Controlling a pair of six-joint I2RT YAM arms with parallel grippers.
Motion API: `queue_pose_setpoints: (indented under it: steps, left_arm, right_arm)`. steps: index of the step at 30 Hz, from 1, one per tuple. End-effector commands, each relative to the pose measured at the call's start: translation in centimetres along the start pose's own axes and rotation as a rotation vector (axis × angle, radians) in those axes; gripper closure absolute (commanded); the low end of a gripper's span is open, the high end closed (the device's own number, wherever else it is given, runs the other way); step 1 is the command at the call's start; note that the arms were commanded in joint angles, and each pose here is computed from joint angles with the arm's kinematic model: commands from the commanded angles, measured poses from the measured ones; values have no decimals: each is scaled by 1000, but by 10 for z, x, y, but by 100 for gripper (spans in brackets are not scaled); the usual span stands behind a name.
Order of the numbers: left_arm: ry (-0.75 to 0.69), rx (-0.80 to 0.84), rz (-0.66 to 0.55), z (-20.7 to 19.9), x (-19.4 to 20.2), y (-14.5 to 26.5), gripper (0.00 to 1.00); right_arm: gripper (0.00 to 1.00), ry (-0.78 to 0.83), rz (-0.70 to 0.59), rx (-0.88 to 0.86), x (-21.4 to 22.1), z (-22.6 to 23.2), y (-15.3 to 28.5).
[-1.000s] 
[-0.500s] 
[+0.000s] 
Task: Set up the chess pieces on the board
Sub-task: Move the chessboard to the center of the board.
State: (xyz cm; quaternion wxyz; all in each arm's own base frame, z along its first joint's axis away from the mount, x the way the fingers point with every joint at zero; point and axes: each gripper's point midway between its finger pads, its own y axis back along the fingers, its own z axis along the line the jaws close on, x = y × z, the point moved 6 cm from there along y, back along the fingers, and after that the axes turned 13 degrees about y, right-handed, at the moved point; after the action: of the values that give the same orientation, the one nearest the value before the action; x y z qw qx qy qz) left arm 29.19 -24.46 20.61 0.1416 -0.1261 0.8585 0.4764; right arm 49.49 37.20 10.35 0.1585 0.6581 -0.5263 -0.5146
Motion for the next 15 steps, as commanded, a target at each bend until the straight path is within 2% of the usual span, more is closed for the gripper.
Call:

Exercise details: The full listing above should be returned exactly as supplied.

Output below:
Controlling a pair of six-joint I2RT YAM arms with parallel grippers.
Motion API: `queue_pose_setpoints: (indented under it: steps, left_arm, right_arm)`. steps: index of the step at 30 Hz, from 1, one per tuple. End-effector commands, each relative to the pose measured at the call's start: translation in centimetres along the start pose's own axes and rotation as a rotation vector (axis × angle, radians) in those axes; gripper closure absolute (commanded); the low end of a gripper's span is open, the high end closed (the device's own number, wherever else it is given, runs the other way); step 1 is the command at the call's start; note that the arms were commanded in joint angles, and each pose here is computed from joint angles with the arm's kinematic model: commands from the commanded angles, measured poses from the measured ones; values have no decimals: each is scaled by 1000, but by 10 for z, x, y, but by 100 for gripper (spans in brackets are not scaled); the usual span stands behind a name.
Order of the numbers: left_arm: ry (-0.75 to 0.69), rx (-0.80 to 0.84), rz (-0.66 to 0.55), z (-20.7 to 19.9), x (-19.4 to 20.2), y (-14.5 to 26.5), gripper (0.00 to 1.00); right_arm: gripper (0.00 to 1.00), ry (-0.78 to 0.83), rz (-0.70 to 0.59), rx (-0.88 to 0.86), x (-21.4 to 22.1), z (-22.6 to 23.2), y (-15.3 to 28.5).
[-1.000s] 
[-0.500s] 
[+0.000s] 
Task: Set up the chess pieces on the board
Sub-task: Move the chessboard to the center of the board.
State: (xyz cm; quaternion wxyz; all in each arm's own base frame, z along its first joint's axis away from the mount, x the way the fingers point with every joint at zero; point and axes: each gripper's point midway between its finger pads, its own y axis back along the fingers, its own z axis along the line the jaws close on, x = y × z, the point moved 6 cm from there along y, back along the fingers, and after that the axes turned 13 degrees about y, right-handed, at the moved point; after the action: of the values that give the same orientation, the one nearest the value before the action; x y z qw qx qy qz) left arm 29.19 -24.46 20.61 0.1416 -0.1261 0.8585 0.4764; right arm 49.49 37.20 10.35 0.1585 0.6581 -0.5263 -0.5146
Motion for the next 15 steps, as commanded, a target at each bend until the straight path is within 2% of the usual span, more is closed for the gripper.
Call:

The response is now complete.